Glastonbury Cemetery was established at a time when the burial space in the churchyards of St John's and St Benedict's were reaching full capacity. Furthermore, new burial space was considered essential for the town as the population, including in the surrounding villages, was expected in increase in the future. A vestry meeting in October 1853 resolved to establish a cemetery and saw the formation of the Glastonbury Burial Board. A number of sites were considered by the Board, including the fields to the north of St John's, Fisher's Hill, Wearyall Hill and Edmund Hill.

Edmund Hill, which was the Burial Board's favoured site, was subsequently chosen at a vestry meeting on 3 August 1854, although there was some regret that a suitable site closer to the town could not have been found. The same meeting saw the estimated costs for purchasing the land, constructing the cemetery, its chapels and lodge, passed.

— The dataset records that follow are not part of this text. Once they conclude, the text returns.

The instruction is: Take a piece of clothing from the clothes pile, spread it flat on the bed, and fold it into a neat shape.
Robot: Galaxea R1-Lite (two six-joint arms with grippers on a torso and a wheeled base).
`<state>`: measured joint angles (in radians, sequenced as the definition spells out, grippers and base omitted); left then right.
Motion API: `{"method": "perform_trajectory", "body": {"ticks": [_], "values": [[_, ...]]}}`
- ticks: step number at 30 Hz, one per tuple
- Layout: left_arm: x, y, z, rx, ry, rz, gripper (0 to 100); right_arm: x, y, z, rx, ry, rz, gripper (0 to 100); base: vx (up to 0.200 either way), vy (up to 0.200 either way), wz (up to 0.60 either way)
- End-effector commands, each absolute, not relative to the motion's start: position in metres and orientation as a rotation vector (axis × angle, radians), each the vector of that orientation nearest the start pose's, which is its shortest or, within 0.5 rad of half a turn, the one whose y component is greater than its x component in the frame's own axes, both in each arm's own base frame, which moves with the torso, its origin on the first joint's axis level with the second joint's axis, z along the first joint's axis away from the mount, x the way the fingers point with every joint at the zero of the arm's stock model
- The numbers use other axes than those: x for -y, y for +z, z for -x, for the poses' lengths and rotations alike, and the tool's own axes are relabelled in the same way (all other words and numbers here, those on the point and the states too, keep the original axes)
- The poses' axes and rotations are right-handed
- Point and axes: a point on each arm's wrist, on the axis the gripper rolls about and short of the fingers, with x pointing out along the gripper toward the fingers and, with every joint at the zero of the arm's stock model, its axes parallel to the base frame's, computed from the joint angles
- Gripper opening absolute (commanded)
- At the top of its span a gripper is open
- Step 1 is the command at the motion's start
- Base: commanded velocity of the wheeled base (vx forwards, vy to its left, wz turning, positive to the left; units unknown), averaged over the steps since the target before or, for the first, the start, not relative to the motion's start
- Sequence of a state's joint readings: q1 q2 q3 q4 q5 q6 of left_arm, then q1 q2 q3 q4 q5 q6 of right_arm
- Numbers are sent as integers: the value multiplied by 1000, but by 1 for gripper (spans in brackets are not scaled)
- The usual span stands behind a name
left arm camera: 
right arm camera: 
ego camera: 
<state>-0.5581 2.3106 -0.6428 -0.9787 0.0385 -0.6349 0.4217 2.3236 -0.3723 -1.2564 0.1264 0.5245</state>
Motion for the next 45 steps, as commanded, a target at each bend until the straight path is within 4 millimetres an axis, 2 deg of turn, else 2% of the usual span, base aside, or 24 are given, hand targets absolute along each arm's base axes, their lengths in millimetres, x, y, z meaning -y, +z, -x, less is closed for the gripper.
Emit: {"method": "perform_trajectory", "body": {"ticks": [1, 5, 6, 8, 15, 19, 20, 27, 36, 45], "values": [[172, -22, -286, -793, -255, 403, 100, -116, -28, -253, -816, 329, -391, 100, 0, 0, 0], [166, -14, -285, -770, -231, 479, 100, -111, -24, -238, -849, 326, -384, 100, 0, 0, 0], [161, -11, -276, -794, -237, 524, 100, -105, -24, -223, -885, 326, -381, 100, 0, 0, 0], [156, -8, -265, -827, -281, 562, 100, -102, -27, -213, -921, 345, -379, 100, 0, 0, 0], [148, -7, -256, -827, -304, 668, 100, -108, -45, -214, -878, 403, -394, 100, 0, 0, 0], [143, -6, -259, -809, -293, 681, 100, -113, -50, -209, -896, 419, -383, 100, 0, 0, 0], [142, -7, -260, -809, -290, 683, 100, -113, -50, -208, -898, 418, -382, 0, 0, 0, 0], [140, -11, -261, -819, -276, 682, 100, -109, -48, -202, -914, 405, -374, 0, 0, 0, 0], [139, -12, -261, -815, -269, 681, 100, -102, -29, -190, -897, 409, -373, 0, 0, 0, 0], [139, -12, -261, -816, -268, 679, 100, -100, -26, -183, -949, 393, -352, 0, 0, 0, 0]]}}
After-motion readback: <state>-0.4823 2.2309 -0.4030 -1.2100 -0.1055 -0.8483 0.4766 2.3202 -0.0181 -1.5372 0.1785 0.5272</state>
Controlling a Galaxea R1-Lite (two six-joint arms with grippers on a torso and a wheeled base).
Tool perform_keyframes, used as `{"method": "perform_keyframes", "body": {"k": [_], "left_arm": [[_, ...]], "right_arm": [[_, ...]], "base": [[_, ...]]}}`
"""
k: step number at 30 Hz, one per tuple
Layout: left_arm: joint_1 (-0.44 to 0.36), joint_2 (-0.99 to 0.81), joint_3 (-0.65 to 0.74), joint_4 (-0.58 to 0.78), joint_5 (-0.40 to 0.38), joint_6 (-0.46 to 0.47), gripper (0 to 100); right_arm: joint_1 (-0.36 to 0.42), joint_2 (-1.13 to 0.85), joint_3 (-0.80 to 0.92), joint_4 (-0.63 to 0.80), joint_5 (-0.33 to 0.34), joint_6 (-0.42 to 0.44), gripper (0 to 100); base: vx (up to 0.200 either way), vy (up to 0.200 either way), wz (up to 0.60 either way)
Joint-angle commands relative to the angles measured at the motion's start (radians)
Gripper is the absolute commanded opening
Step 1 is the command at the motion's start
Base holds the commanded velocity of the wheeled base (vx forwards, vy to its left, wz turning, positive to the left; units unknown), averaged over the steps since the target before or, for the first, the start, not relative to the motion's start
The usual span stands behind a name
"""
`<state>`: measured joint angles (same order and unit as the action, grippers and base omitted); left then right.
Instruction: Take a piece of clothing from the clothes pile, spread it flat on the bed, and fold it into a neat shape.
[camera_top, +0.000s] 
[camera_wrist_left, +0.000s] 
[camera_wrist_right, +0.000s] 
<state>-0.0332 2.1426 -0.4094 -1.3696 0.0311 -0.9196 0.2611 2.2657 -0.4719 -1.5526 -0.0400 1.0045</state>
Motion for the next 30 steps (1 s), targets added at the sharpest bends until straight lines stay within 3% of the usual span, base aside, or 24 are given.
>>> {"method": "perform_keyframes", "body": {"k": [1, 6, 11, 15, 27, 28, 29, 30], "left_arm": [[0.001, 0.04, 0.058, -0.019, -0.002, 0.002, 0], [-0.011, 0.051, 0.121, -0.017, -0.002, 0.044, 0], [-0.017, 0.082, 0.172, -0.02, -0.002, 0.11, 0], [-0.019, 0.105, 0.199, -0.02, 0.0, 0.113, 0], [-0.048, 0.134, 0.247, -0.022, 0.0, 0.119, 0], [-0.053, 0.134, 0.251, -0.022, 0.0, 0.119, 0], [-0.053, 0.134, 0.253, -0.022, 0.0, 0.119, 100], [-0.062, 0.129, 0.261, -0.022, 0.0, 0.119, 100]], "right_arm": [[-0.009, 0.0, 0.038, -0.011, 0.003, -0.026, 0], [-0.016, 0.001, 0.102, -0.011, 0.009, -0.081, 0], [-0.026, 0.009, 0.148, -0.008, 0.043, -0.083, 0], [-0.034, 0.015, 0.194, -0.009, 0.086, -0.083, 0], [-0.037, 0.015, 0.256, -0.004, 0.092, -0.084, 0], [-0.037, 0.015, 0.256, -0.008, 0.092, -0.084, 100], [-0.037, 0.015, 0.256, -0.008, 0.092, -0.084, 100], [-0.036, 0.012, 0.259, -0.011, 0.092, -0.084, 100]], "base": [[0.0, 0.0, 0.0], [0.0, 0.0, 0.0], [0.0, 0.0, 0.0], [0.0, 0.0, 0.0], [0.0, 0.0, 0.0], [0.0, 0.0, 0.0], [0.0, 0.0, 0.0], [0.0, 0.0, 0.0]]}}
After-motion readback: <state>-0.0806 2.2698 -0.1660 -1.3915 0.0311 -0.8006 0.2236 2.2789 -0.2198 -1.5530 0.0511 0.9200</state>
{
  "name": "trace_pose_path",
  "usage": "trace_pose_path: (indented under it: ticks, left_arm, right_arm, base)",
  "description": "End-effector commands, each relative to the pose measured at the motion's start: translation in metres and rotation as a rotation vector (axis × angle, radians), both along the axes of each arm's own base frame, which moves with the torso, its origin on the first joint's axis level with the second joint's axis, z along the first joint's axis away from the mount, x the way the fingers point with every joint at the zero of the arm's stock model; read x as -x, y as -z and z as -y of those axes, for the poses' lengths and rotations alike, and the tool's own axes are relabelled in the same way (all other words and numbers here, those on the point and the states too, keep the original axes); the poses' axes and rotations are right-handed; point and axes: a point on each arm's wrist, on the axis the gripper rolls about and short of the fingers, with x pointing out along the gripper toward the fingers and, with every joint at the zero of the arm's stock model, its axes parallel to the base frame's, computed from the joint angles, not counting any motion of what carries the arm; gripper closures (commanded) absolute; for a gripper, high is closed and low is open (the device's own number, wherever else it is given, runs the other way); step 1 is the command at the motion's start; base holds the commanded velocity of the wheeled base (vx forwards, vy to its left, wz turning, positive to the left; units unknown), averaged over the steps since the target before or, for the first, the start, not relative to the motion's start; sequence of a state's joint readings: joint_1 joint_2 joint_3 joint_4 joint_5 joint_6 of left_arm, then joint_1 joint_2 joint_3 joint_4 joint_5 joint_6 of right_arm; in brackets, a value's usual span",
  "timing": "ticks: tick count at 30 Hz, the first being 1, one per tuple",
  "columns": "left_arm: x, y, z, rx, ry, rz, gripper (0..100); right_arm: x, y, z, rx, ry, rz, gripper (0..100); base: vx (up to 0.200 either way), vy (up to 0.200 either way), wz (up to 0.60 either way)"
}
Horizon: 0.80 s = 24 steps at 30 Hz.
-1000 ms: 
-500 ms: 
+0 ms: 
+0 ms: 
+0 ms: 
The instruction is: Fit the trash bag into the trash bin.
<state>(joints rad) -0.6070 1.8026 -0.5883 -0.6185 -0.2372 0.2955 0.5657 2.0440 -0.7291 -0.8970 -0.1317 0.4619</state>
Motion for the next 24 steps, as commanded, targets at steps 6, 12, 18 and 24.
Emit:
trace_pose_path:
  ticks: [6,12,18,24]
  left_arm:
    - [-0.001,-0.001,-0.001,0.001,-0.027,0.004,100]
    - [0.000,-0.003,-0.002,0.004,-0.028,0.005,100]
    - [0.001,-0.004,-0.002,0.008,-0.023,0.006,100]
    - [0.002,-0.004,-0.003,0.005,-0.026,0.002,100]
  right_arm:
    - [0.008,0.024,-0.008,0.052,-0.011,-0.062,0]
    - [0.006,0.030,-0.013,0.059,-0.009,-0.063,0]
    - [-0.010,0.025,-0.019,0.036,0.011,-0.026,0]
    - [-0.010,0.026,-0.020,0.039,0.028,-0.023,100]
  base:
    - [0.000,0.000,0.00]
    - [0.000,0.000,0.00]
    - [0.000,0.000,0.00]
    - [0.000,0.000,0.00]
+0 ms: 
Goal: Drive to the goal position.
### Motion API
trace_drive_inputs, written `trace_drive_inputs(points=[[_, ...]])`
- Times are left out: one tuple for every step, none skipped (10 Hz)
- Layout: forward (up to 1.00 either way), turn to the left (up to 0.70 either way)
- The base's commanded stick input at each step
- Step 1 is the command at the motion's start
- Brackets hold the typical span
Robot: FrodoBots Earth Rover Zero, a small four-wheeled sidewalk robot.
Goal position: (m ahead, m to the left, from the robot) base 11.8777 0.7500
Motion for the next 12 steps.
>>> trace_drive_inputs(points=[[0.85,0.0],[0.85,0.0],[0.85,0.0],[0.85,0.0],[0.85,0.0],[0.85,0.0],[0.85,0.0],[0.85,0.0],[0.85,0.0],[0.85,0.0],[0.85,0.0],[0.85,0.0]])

The site was then inspected and formally approved by the government during the following month. The plans for the cemetery's lodge, entrance gateway and two mortuary chapels (one for the Church of England and one for nonconformists) were drawn up by the architect Charles Edmund Giles of Taunton.

Construction of the cemetery commenced in late 1854 and was completed in 1855. On 5 October 1854, tenders were sought by the Burial Board for the "erection of two chapels and an entrance gateway in the new burial ground". The Board then invited tenders for "road-making, draining and other works" on 16 November 1854, followed by the "erection of a lodge and gateway" on 18 January 1855.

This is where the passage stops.